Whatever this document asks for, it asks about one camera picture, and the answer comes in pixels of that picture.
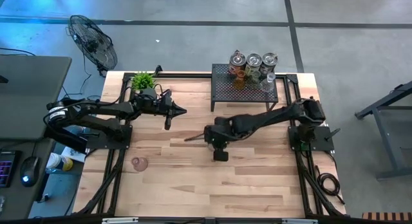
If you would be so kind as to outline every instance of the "potted plant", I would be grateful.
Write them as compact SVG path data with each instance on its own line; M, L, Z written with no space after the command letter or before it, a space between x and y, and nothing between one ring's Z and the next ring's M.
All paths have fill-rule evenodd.
M148 73L137 73L131 82L131 87L134 91L140 91L146 88L153 88L155 86L155 80L152 75Z

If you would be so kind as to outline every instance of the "small round object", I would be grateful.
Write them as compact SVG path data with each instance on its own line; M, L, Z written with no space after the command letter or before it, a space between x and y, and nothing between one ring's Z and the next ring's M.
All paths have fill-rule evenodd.
M147 161L147 158L144 157L134 157L131 160L131 164L133 165L133 168L138 171L138 172L143 172L144 170L147 169L147 166L149 165L149 162Z

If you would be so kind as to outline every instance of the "fan grille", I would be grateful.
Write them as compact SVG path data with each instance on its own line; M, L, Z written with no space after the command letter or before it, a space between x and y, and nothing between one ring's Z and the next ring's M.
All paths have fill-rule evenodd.
M115 68L117 55L111 39L93 21L83 15L73 15L68 27L76 45L97 68Z

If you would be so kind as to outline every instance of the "wooden table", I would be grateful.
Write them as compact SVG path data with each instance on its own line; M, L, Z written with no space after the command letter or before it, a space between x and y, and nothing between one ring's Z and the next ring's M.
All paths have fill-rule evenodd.
M123 74L123 71L108 73L103 101L111 102L119 96ZM301 96L319 99L314 75L298 73L297 77ZM156 81L163 89L172 90L172 98L187 109L187 114L174 118L169 131L164 129L164 117L142 115L132 122L133 135L124 161L116 216L304 217L295 155L289 149L287 138L288 122L261 128L247 140L230 143L229 161L213 162L212 151L203 140L184 142L183 139L201 133L216 116L258 114L266 111L265 104L220 102L211 113L210 79ZM292 85L290 89L294 99ZM277 91L279 103L275 109L286 105L285 89L280 81ZM83 208L100 187L107 155L107 150L98 150L87 158L74 212ZM322 173L337 177L327 154L314 152L313 155ZM137 173L131 165L131 159L136 156L149 160L149 167L142 173ZM308 184L307 187L314 211L313 192ZM110 197L111 188L105 208ZM345 213L336 197L328 198Z

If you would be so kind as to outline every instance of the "concrete floor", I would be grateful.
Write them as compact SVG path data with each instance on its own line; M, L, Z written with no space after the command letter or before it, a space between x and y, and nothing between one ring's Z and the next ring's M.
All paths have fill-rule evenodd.
M291 0L300 23L412 23L412 0ZM263 21L287 22L284 0L5 0L2 17L141 21ZM64 86L77 93L86 77L82 54L62 24L0 23L0 46L38 55L73 58ZM235 49L279 54L278 71L296 72L288 27L102 25L118 55L115 70L209 71L225 63ZM411 80L411 29L297 28L304 71L315 73L324 110L334 137L339 180L348 214L407 212L412 208L412 176L378 182L375 175L390 169L372 117L356 120L354 112ZM84 94L99 95L104 79L93 73ZM31 217L64 214L78 176L53 175L48 188L59 184L52 200L35 204Z

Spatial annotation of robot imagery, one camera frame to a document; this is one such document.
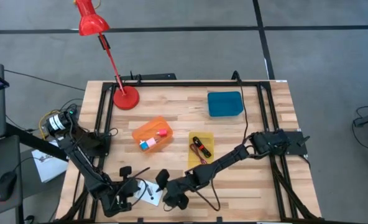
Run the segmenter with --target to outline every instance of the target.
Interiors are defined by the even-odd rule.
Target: computer mouse
[[[15,171],[6,172],[0,177],[0,202],[5,202],[11,197],[16,181]]]

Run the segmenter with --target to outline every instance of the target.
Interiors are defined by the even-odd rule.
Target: lamp shade
[[[76,0],[76,4],[81,16],[79,22],[80,35],[99,34],[109,29],[108,23],[96,14],[91,0]]]

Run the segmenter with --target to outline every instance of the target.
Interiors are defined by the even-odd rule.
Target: wooden tabletop
[[[79,123],[84,128],[90,130],[94,128],[102,84],[102,81],[90,81],[87,84],[79,118]],[[288,83],[271,81],[271,87],[280,128],[288,131],[298,129]],[[208,92],[240,92],[239,87],[169,86],[137,87],[137,90],[140,94],[140,102],[135,108],[128,111],[117,107],[113,109],[111,127],[118,128],[119,134],[112,138],[110,154],[104,165],[105,173],[109,174],[112,180],[121,180],[119,168],[123,166],[132,166],[133,174],[150,167],[150,170],[139,177],[151,182],[155,182],[155,177],[161,169],[168,169],[171,179],[181,177],[188,168],[188,133],[190,131],[213,132],[214,159],[233,150],[242,141],[245,129],[244,113],[229,118],[211,118],[207,104]],[[253,86],[244,86],[243,91],[249,120],[247,133],[263,131],[257,90]],[[264,93],[264,100],[267,111],[269,111],[266,93]],[[161,152],[145,154],[134,142],[131,133],[156,116],[163,116],[168,121],[173,129],[173,141]],[[294,191],[312,213],[320,216],[308,164],[298,156],[287,156],[287,161]],[[64,216],[72,205],[77,176],[78,169],[69,162],[57,218]],[[279,220],[268,158],[259,161],[247,159],[237,162],[216,176],[214,186],[221,202],[219,212],[210,208],[197,194],[187,192],[186,195],[190,198],[188,208],[180,210],[177,207],[171,212],[163,210],[162,201],[158,207],[140,201],[132,211],[118,213],[114,217],[107,218],[98,202],[96,221],[136,222],[139,217],[144,218],[145,222],[212,222],[216,221],[216,217],[222,217],[226,222]],[[83,178],[80,180],[78,195],[82,188]],[[282,192],[285,211],[290,217],[287,195],[284,190]],[[210,186],[201,189],[200,193],[216,206],[216,199]],[[89,217],[90,206],[91,200],[88,200],[85,217]]]

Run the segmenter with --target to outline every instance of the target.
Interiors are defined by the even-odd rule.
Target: orange plastic box
[[[160,129],[166,129],[167,135],[165,137],[158,136],[157,132]],[[167,124],[166,120],[159,116],[148,122],[147,124],[137,128],[132,132],[132,137],[140,148],[140,141],[146,141],[150,138],[158,139],[159,141],[153,146],[149,147],[143,152],[156,152],[164,148],[170,140],[172,140],[173,130]]]

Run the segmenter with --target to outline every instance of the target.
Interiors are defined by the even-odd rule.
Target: lamp base
[[[121,90],[116,90],[114,94],[114,104],[121,110],[129,110],[135,107],[140,101],[139,92],[131,86],[124,86],[123,95]]]

══════

**What you should do**
Lines containing the word "grateful": copy every one of them from the records above.

**Solution to this exercise**
If you would be so kind as to outline every instance of the "potted plant", I would be grateful.
If you would be so kind as to outline every instance of the "small round object", I would be grateful.
If you would be so kind as to outline every instance of the "fan grille", I would be grateful.
If you would be so kind as to outline every instance of the "wooden table", I would be grateful.
If you would be so kind as to outline every instance of the "concrete floor", I would be grateful.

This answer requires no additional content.